After graduating from high school in 1922, Hayashi moved to Tokyo and lived with several men, supporting herself with a variety of jobs, before settling into marriage with painting student Rokubin Tezuka in 1926. During this time, she also helped launch the poetry magazine Futari. Her autobiographical novel Diary of a Vagabond (Hōrōki), published in 1930, became a bestseller and gained her high popularity. Many of her subsequent works also showed an autobiographical background, like The Accordion and the Fish Town or Seihin no sho. In the following years, Hayashi travelled to China and Europe. 

Starting in 1938, Hayashi, who had joined the Pen butai ("Pen Corps"), war correspondents who were in favour of Japan's militarist regime, wrote reports about the Sino-Japanese War.
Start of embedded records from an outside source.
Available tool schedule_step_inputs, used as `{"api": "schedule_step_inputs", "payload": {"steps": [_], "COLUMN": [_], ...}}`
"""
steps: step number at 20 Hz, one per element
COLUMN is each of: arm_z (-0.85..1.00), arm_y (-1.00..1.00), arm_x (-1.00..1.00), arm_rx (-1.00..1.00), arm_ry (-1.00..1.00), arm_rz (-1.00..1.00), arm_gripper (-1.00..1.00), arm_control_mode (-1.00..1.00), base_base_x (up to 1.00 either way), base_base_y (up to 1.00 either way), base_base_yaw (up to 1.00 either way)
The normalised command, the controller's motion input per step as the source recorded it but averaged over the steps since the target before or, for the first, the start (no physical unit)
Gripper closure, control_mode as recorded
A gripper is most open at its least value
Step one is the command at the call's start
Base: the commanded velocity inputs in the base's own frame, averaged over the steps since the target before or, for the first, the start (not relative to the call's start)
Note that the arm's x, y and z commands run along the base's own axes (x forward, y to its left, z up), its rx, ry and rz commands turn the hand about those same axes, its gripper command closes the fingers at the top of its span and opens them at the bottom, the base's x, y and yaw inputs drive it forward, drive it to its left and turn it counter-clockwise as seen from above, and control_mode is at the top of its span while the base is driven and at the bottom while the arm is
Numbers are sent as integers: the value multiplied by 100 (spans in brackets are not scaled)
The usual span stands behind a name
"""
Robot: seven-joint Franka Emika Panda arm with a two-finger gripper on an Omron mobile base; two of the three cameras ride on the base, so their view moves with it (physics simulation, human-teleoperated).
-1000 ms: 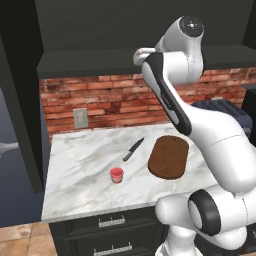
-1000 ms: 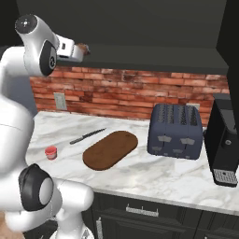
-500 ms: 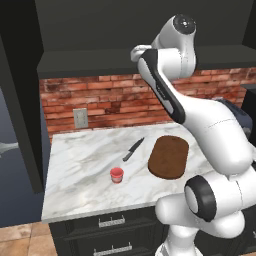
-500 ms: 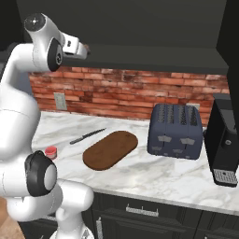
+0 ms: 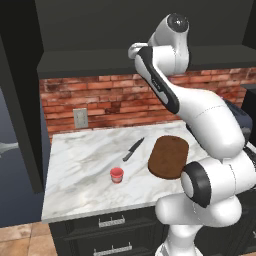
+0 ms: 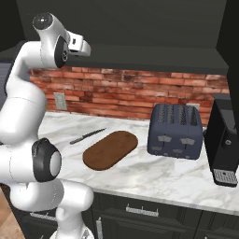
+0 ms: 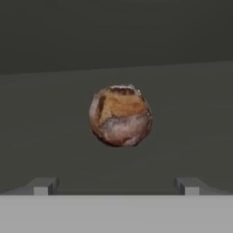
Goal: Pick the bread, place it on the cutting board, pick the jam, place it on the counter, and close the cabinet.
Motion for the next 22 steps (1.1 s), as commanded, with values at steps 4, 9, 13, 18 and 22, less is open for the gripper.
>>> {"api": "schedule_step_inputs", "payload": {"steps": [4,9,13,18,22], "arm_z": [0,0,-1,-4,-5], "arm_y": [0,0,0,0,0], "arm_x": [34,36,35,34,32], "arm_rx": [0,-1,-2,-2,-2], "arm_ry": [0,0,0,0,0], "arm_rz": [0,0,0,0,0], "arm_gripper": [-100,-100,-100,-100,-100], "arm_control_mode": [-100,-100,-100,-100,-100], "base_base_x": [0,0,0,0,0], "base_base_y": [0,0,0,0,0], "base_base_yaw": [0,0,0,0,0]}}
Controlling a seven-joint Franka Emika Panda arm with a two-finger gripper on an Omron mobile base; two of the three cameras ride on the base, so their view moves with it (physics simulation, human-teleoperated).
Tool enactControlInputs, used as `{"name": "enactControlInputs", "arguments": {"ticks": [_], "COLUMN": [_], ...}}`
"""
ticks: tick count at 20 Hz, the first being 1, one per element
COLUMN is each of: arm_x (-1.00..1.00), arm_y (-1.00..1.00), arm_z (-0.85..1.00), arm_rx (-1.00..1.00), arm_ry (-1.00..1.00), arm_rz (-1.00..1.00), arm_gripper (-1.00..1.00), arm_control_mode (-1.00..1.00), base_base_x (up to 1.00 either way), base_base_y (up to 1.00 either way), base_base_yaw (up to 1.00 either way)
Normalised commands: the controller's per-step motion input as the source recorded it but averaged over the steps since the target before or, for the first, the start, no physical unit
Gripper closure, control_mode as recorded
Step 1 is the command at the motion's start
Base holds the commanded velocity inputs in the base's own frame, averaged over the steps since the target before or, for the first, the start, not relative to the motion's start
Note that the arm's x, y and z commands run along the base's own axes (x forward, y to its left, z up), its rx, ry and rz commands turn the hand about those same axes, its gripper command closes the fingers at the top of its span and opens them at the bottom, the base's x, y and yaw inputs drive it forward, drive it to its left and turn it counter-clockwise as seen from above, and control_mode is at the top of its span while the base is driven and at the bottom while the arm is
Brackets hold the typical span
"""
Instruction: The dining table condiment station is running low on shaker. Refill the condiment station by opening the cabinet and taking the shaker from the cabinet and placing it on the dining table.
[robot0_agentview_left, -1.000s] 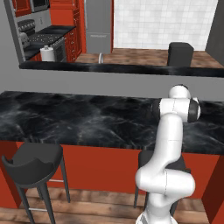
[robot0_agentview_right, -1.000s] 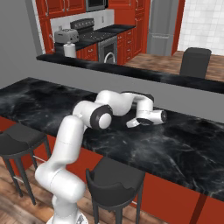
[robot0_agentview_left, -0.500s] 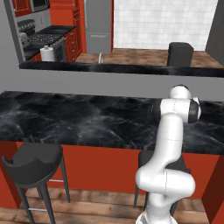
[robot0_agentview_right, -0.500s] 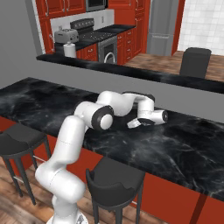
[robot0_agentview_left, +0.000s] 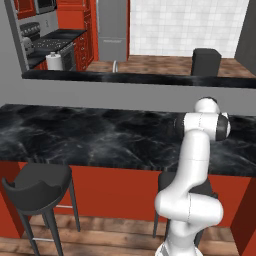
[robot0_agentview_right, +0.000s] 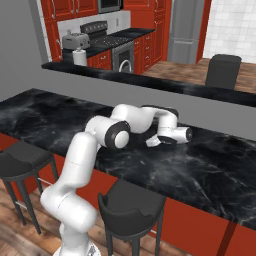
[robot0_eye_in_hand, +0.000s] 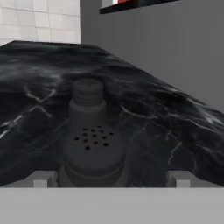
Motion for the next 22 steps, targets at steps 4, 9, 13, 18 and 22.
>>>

In 1941, she joined a group of women writers, including Ineko Sata, who went to Manchuria in occupied China. In 1942–43, again as part of a larger group of women writers, she travelled to Southeast Asia, where she spent eight months in the Andaman Islands, Singapore, Java and Borneo. In later years, Hayashi faced criticism for collaborating with state-sponsored wartime propaganda, but, unlike Sata, never apologised or rationalised her behaviour.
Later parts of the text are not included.